Russia was ruled by Tsars. The House of Romanov held office from 1613 to 1917.

 

Tsar Alexander II of Russia 1855 to 1881

 

Nicholas II of Russia 1894 to 1917
He was the last Romanov to rule.

 

Tsars ex Wiki
Tsar (/zɑːr, sɑːr/ or /tsɑːr/; also spelled czar, tzar, or csar; Bulgarian: цар, romanizedtsar; Serbian: цар / car; Russian: царь, romanizedtsar) was a title used by Slavic monarchs. The term is derived from the Latin word caesar,[2] which was intended to mean emperor in the European medieval sense of the term—a ruler with the same rank as a Roman emperor, holding it by the approval of another emperor or a supreme ecclesiastical official (the Pope or the Ecumenical Patriarch)—but was usually considered by Western Europeans to be equivalent to "king".[3][4] It lends its name to a system of government, tsarist autocracy or tsarism.

Tsar and its variants were the official titles in the First Bulgarian Empire (681–1018), Second Bulgarian Empire (1185–1396), the Kingdom of Bulgaria (1908–1946), the Serbian Empire (1346–1371), and the Tsardom of Russia (1547–1721). The first ruler to adopt the title tsar was Simeon I of Bulgaria.[5] Simeon II, the last tsar of Bulgaria, is the last person to hold this title.

 

House of Romanov ex Wiki
The House of Romanov[b] (also transliterated as Romanoff; Russian: Романовы, romanizedRomanovy, IPA: [rɐˈmanəvɨ]) was the reigning imperial house of Russia from 1613 to 1917. They achieved prominence after Anastasia Romanovna married Ivan the Terrible, the first crowned tsar of all Russia. Nicholas II and his immediate family were executed in 1918, but there are still living descendants.

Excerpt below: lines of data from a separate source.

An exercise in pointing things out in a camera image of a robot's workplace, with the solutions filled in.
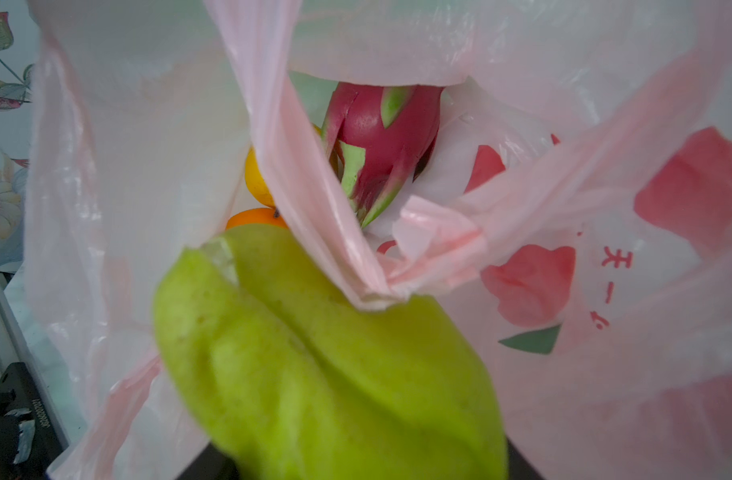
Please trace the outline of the green fruit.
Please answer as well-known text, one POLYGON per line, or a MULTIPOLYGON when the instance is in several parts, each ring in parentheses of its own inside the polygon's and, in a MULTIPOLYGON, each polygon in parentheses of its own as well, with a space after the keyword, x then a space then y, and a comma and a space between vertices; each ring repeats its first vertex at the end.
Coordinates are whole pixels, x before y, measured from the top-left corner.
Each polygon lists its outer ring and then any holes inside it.
POLYGON ((245 479, 503 479, 483 362, 438 302, 354 308, 292 233, 185 249, 153 323, 184 405, 245 479))

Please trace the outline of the pink plastic bag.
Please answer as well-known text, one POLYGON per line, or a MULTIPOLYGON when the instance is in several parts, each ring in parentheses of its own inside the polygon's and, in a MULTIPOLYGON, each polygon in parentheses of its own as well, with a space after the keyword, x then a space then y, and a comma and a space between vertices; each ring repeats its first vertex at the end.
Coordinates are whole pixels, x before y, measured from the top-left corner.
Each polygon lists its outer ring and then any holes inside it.
POLYGON ((351 305, 431 297, 546 479, 732 479, 732 1, 33 1, 27 301, 86 420, 53 479, 224 462, 160 356, 181 253, 266 207, 351 305), (340 82, 442 86, 358 222, 340 82))

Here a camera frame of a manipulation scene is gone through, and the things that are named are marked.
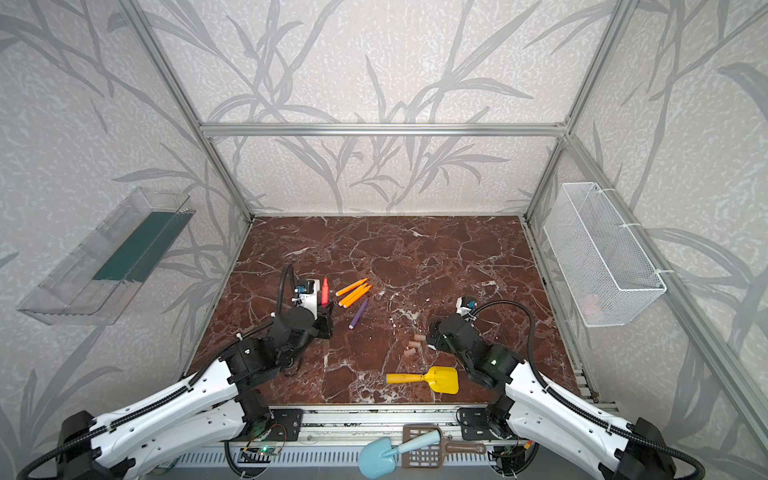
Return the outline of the pink marker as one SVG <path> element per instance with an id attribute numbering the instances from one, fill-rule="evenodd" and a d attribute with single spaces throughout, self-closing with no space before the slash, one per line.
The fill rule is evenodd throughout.
<path id="1" fill-rule="evenodd" d="M 330 288 L 329 288 L 329 282 L 328 278 L 323 279 L 322 287 L 321 287 L 321 306 L 327 307 L 330 303 Z"/>

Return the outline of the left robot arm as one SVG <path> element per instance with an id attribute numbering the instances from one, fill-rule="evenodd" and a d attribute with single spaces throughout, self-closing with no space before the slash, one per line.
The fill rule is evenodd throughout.
<path id="1" fill-rule="evenodd" d="M 58 479 L 132 479 L 203 445 L 260 435 L 274 415 L 259 385 L 332 333 L 330 305 L 277 314 L 263 337 L 233 342 L 206 368 L 115 412 L 69 417 L 56 448 L 23 467 L 20 479 L 54 462 Z"/>

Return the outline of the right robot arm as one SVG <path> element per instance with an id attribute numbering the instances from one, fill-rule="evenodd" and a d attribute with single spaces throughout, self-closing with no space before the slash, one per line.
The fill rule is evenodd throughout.
<path id="1" fill-rule="evenodd" d="M 652 423 L 631 423 L 582 400 L 519 354 L 486 342 L 458 313 L 434 321 L 427 343 L 455 356 L 470 380 L 497 393 L 487 414 L 500 438 L 531 440 L 595 479 L 674 479 L 677 462 L 692 467 L 691 479 L 706 475 L 699 460 L 669 447 Z"/>

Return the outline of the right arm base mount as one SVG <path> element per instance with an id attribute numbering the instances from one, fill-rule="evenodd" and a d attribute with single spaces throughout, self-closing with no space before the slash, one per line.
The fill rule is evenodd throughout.
<path id="1" fill-rule="evenodd" d="M 461 407 L 457 410 L 456 419 L 465 441 L 504 440 L 491 428 L 485 408 Z"/>

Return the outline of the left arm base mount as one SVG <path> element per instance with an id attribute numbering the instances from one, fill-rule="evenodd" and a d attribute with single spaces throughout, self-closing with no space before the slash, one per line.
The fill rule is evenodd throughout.
<path id="1" fill-rule="evenodd" d="M 302 427 L 304 411 L 300 408 L 273 409 L 267 417 L 249 423 L 239 440 L 296 442 Z"/>

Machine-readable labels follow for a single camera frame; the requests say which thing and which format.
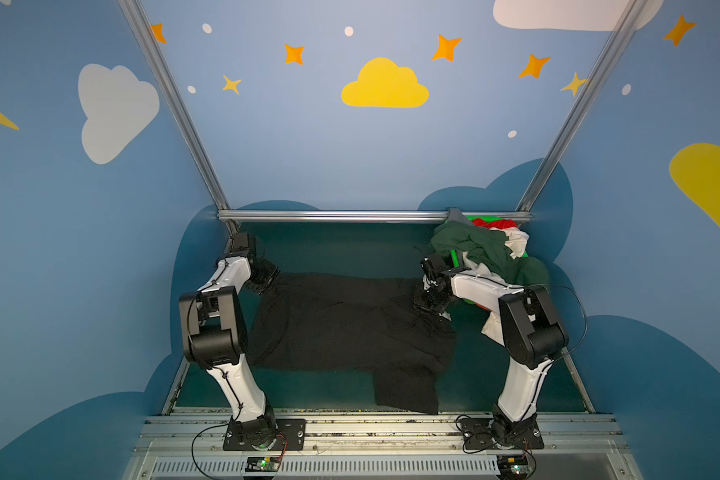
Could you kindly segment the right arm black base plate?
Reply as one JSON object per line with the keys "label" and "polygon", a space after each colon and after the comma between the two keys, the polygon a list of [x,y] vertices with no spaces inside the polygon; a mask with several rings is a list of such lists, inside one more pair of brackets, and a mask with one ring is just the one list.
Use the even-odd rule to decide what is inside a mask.
{"label": "right arm black base plate", "polygon": [[497,449],[544,448],[536,415],[520,422],[510,422],[503,417],[459,415],[455,420],[455,426],[462,436],[462,448],[469,454]]}

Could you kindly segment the black t shirt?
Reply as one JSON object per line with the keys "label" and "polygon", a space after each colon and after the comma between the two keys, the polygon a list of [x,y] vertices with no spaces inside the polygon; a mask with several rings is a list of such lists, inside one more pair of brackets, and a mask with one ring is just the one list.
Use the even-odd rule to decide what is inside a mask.
{"label": "black t shirt", "polygon": [[434,415],[438,377],[457,335],[414,305],[420,281],[281,273],[261,296],[249,334],[252,366],[371,374],[377,404]]}

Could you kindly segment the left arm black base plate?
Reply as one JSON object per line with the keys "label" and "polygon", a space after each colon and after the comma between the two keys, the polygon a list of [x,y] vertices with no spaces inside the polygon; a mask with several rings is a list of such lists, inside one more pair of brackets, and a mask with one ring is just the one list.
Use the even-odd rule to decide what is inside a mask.
{"label": "left arm black base plate", "polygon": [[231,422],[224,435],[224,451],[301,451],[307,422],[302,418]]}

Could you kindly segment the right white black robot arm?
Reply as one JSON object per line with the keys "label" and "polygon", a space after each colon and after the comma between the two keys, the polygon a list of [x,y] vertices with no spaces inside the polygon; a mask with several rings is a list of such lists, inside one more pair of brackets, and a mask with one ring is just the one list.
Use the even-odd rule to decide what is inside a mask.
{"label": "right white black robot arm", "polygon": [[501,395],[494,404],[491,438],[482,446],[477,433],[468,450],[542,449],[537,402],[544,380],[565,353],[569,336],[543,285],[521,286],[463,267],[426,273],[414,304],[443,314],[454,299],[489,311],[483,334],[504,347],[510,360]]}

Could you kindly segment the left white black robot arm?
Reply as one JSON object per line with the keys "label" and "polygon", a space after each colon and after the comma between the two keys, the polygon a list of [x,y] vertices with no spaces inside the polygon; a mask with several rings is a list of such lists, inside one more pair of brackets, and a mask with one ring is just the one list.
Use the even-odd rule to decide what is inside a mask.
{"label": "left white black robot arm", "polygon": [[246,358],[248,330],[239,296],[253,273],[248,251],[230,254],[204,285],[180,296],[178,309],[185,358],[217,382],[232,408],[226,447],[263,451],[277,442],[278,428]]}

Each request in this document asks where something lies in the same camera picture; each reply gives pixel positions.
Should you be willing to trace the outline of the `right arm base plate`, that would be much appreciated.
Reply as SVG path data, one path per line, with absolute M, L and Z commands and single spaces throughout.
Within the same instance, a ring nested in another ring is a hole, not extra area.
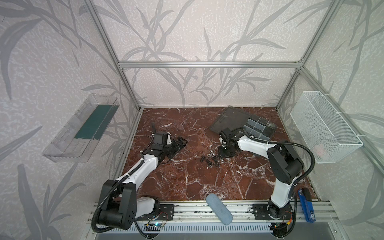
M 250 213 L 256 220 L 288 221 L 292 218 L 293 208 L 290 204 L 283 208 L 278 208 L 273 204 L 253 204 Z

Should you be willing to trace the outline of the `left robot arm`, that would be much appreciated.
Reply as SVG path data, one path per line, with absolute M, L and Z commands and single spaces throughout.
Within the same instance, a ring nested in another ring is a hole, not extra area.
M 165 159 L 173 159 L 188 141 L 173 138 L 168 132 L 155 132 L 148 146 L 140 152 L 139 161 L 116 180 L 107 180 L 91 220 L 95 233 L 112 229 L 127 230 L 142 217 L 152 218 L 160 214 L 160 202 L 153 197 L 137 197 L 144 180 Z

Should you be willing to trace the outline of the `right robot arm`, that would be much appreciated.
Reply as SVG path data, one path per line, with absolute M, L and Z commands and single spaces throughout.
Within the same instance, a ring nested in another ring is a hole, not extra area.
M 240 151 L 250 152 L 266 158 L 275 175 L 276 181 L 273 193 L 269 199 L 269 215 L 278 219 L 287 209 L 293 197 L 295 186 L 315 167 L 316 159 L 313 152 L 306 146 L 292 142 L 276 142 L 257 139 L 247 132 L 242 135 L 239 132 L 243 128 L 230 130 L 228 128 L 220 131 L 221 145 L 218 147 L 219 156 L 231 158 Z M 301 148 L 308 153 L 311 163 L 303 172 L 305 164 L 295 148 Z

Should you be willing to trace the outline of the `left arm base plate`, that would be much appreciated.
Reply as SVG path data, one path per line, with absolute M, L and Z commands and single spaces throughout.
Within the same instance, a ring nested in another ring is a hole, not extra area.
M 151 214 L 146 214 L 137 218 L 137 221 L 149 221 L 149 220 L 159 220 L 159 221 L 172 221 L 175 213 L 174 204 L 160 204 L 158 209 Z

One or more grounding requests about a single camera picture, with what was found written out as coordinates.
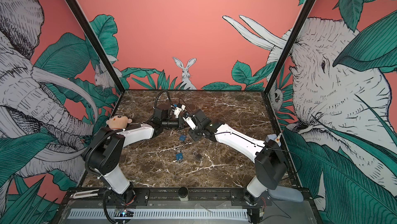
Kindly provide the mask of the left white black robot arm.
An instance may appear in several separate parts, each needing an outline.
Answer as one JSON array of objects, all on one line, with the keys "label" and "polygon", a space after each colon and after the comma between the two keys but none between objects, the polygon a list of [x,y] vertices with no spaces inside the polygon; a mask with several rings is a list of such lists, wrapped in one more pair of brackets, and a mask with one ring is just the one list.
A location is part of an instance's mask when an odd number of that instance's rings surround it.
[{"label": "left white black robot arm", "polygon": [[124,147],[159,136],[165,129],[185,128],[182,118],[183,104],[159,105],[154,114],[142,124],[132,124],[132,119],[116,115],[106,121],[92,143],[83,152],[85,170],[100,179],[122,205],[135,201],[133,184],[123,174],[119,162]]}]

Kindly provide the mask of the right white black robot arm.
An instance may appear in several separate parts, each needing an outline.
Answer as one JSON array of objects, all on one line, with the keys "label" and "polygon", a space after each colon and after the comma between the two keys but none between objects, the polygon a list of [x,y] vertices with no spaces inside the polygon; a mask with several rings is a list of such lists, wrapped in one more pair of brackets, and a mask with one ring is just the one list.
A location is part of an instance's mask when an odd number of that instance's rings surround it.
[{"label": "right white black robot arm", "polygon": [[211,120],[202,110],[185,113],[183,120],[190,127],[195,141],[201,138],[225,144],[249,158],[255,165],[255,176],[244,190],[244,199],[256,205],[262,193],[277,189],[287,172],[287,159],[281,149],[280,136],[270,135],[265,141],[249,137],[231,128],[224,121]]}]

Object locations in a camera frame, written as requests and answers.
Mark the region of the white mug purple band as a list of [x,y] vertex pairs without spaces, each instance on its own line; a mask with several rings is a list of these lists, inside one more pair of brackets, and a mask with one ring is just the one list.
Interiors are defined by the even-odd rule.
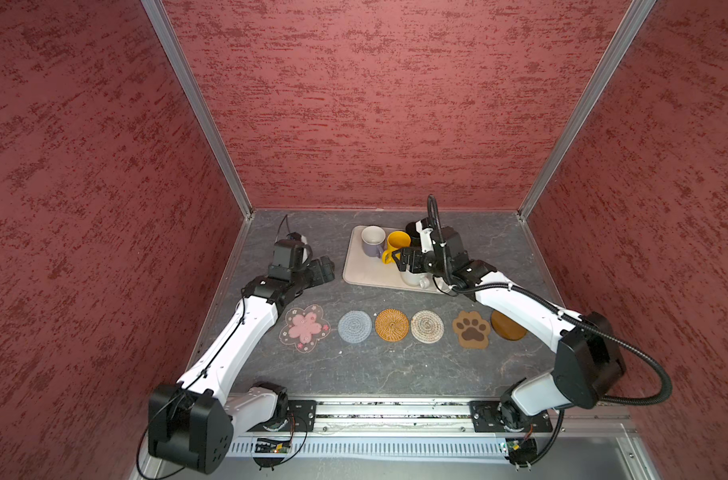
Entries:
[[387,234],[379,226],[367,226],[361,231],[362,250],[367,257],[380,260],[386,248]]

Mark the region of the pink flower coaster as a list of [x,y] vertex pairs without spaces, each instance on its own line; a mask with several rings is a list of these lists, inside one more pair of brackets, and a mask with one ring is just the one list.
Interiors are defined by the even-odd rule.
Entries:
[[283,345],[307,354],[331,333],[332,328],[325,319],[323,308],[312,304],[306,308],[292,307],[286,312],[279,340]]

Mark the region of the grey round coaster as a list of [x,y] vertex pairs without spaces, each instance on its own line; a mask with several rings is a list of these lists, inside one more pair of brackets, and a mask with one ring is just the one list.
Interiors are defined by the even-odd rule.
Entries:
[[340,338],[350,344],[359,344],[372,332],[371,317],[363,311],[349,311],[338,322]]

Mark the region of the brown woven rattan coaster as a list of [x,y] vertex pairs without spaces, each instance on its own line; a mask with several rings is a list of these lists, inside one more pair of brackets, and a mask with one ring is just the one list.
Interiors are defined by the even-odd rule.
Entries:
[[409,319],[401,311],[386,309],[381,311],[375,319],[377,335],[387,342],[399,342],[409,333]]

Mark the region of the beige woven spiral coaster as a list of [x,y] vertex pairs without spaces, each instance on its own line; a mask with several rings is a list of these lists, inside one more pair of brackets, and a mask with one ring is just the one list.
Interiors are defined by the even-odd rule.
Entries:
[[443,337],[444,324],[435,312],[419,311],[411,319],[411,333],[421,343],[434,344]]

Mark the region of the brown paw coaster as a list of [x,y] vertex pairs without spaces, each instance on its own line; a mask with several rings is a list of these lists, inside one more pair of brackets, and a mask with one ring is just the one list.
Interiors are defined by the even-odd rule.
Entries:
[[461,311],[451,322],[459,345],[464,349],[484,350],[489,345],[490,322],[477,311]]

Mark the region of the brown round wooden coaster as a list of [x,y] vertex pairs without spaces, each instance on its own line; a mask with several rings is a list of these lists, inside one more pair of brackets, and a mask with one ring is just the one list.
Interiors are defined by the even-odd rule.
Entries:
[[508,341],[522,340],[528,334],[527,329],[499,311],[492,312],[490,323],[495,333]]

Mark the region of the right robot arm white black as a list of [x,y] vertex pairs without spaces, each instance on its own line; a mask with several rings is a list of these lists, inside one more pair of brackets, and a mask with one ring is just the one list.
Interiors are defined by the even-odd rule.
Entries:
[[[521,287],[492,265],[470,259],[459,234],[450,227],[436,232],[422,219],[409,223],[406,232],[411,244],[395,252],[399,269],[443,281],[448,294],[465,295],[492,308],[554,352],[552,369],[519,381],[501,396],[498,418],[507,430],[523,430],[548,409],[591,409],[601,401],[650,406],[672,395],[673,383],[662,365],[617,338],[602,315],[568,310]],[[626,372],[624,351],[640,358],[658,375],[658,392],[638,398],[610,395]]]

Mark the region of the yellow mug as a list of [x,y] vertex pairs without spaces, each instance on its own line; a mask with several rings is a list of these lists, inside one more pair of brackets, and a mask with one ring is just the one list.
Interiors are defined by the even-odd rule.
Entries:
[[411,237],[404,231],[393,231],[386,239],[385,251],[382,254],[382,262],[384,264],[393,263],[392,255],[395,251],[411,246]]

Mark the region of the white mug centre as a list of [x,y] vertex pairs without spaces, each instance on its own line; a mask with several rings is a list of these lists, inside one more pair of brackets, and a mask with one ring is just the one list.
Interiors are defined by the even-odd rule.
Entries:
[[428,289],[432,285],[430,275],[426,273],[413,273],[410,271],[404,271],[400,273],[402,281],[411,287],[419,288],[422,290]]

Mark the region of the black mug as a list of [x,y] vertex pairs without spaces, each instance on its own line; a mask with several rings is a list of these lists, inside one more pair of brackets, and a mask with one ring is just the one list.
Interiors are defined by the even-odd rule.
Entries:
[[412,242],[420,242],[423,224],[421,221],[409,222],[405,227],[405,232],[410,236]]

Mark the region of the beige serving tray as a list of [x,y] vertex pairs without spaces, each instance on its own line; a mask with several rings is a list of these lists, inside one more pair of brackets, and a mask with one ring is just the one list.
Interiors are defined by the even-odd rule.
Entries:
[[395,264],[383,264],[381,260],[368,257],[363,250],[361,237],[365,228],[365,225],[359,225],[351,232],[343,268],[345,282],[358,286],[441,294],[428,275],[424,280],[412,285],[403,280]]

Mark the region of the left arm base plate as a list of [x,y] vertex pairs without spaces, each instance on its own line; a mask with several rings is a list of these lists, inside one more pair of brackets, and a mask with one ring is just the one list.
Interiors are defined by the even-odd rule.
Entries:
[[316,400],[289,399],[279,403],[279,432],[299,431],[302,433],[314,430],[318,402]]

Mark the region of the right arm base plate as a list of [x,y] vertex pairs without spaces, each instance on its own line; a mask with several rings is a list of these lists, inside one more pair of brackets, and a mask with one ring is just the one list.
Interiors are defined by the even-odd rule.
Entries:
[[546,433],[553,426],[548,413],[527,416],[509,401],[475,400],[468,403],[476,433]]

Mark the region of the aluminium mounting rail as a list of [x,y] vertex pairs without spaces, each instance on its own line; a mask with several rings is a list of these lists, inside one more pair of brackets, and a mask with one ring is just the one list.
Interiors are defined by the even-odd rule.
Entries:
[[[467,398],[452,397],[317,397],[294,399],[316,400],[318,402],[314,430],[305,432],[327,436],[452,436],[452,435],[497,435],[509,438],[533,434],[545,437],[546,433],[476,433],[470,418]],[[223,407],[224,421],[234,429],[234,439],[241,436],[288,437],[303,436],[302,432],[279,432],[280,412],[271,413],[261,420],[256,412],[246,413],[237,403],[240,399],[231,396]],[[556,430],[557,413],[548,410]]]

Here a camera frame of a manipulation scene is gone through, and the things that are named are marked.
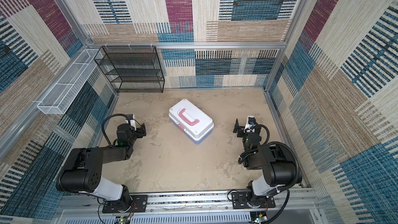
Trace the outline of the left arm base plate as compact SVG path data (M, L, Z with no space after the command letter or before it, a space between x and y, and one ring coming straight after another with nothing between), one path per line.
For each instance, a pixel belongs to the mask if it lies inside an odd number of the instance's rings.
M132 195L127 200L106 201L102 214L143 213L146 211L148 195Z

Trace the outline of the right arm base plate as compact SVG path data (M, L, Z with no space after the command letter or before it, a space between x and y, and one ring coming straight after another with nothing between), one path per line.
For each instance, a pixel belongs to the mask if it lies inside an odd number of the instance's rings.
M246 192L233 191L228 193L228 199L232 201L234 209L258 209L258 208L275 208L275 201L267 197L259 197L249 195Z

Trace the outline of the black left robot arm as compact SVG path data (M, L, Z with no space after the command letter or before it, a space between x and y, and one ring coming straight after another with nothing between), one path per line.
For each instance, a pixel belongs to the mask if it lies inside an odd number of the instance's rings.
M117 127L117 138L111 142L105 131L105 123L113 117L124 117L125 123ZM101 132L108 145L72 149L56 180L56 189L102 199L104 214L132 213L138 206L128 187L103 177L102 168L107 163L129 160L136 140L147 135L146 126L140 124L133 114L113 114L103 120Z

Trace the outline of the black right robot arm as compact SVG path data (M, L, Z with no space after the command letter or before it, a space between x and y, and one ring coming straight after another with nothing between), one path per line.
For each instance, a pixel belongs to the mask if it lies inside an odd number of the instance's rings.
M236 120L233 133L242 139L244 148L238 156L238 164L247 170L262 172L246 187L247 207L264 207L274 196L301 182L296 154L284 143L271 142L268 127L257 123L255 117L249 116L245 125Z

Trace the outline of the white and blue toolbox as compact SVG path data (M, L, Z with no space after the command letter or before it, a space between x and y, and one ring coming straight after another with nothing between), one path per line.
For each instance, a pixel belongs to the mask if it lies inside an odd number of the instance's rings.
M169 117L195 144L202 143L215 126L213 119L188 99L182 99L172 106Z

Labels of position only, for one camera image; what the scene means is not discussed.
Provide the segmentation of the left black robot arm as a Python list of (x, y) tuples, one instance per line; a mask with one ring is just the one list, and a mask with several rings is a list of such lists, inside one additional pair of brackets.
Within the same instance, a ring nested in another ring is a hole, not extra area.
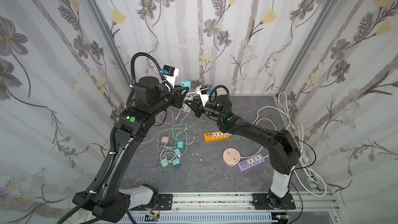
[[(160, 78), (135, 76), (135, 61), (139, 57), (151, 60)], [(85, 190), (75, 194), (76, 205), (58, 222), (64, 223), (81, 208), (91, 211), (93, 221), (105, 220), (116, 223), (131, 208), (131, 196), (120, 192), (124, 173), (146, 134), (154, 126), (155, 117), (170, 106), (180, 108), (188, 93), (188, 87), (172, 86), (154, 57), (138, 52), (131, 59), (131, 91), (126, 101), (126, 110), (110, 132), (109, 152), (96, 177)]]

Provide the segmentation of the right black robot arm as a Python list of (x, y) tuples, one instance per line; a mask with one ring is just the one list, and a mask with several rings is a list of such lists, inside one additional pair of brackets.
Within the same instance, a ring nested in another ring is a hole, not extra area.
[(265, 129), (249, 123), (232, 112), (230, 93), (227, 87), (218, 85), (209, 94), (209, 100), (203, 103), (198, 97), (185, 101), (198, 118), (202, 115), (213, 117), (222, 133), (247, 138), (268, 150), (269, 162), (274, 169), (273, 181), (268, 190), (268, 205), (281, 208), (290, 192), (291, 174), (300, 158), (299, 148), (290, 132)]

The house consisted of boyars in Russia (the highest rank in the Russian nobility at the time) under the reigning Rurik dynasty, which became extinct upon the death of Feodor I in 1598. The Time of Troubles, caused by the resulting succession crisis, saw several pretenders and imposters lay claim to the Russian throne during the Polish occupation. On 21 February 1613, the Zemsky Sobor elected Michael Romanov as tsar, establishing the Romanovs as Russia's second reigning dynasty.

Michael's grandson, Peter I, who took the title of emperor and proclaimed the Russian Empire in 1721, transformed the country into a great power through a series of wars and reforms. The direct male line of the Romanovs ended when Elizabeth died childless in 1762. As a result, her nephew Peter III, an agnatic member of the House of Holstein-Gottorp (a cadet branch of the German House of Oldenburg that reigned in Denmark), ascended to the throne and adopted his Romanov mother’s house name.[1] Officially known as members of the House of Romanov, descendants after Elizabeth are sometimes referred to as Holstein-Gottorp-Romanov.[2]

The abdication of Nicholas II on 15 March [O.S. 2 March] 1917 as a result of the February Revolution ended 304 years of Romanov rule and led to the establishment of the Russian Republic under the Russian Provisional Government in the lead-up to the Russian Civil War of 1917–1922. In 1918, the Bolsheviks murdered Nicholas II and his family. Of the House of Romanov's 65 members, 47 survivors went into exile abroad.[3] In 1924, Grand Duke Kirill Vladimirovich, the senior surviving male-line descendant of Alexander II of Russia by primogeniture, claimed the headship of the defunct Imperial House of Russia.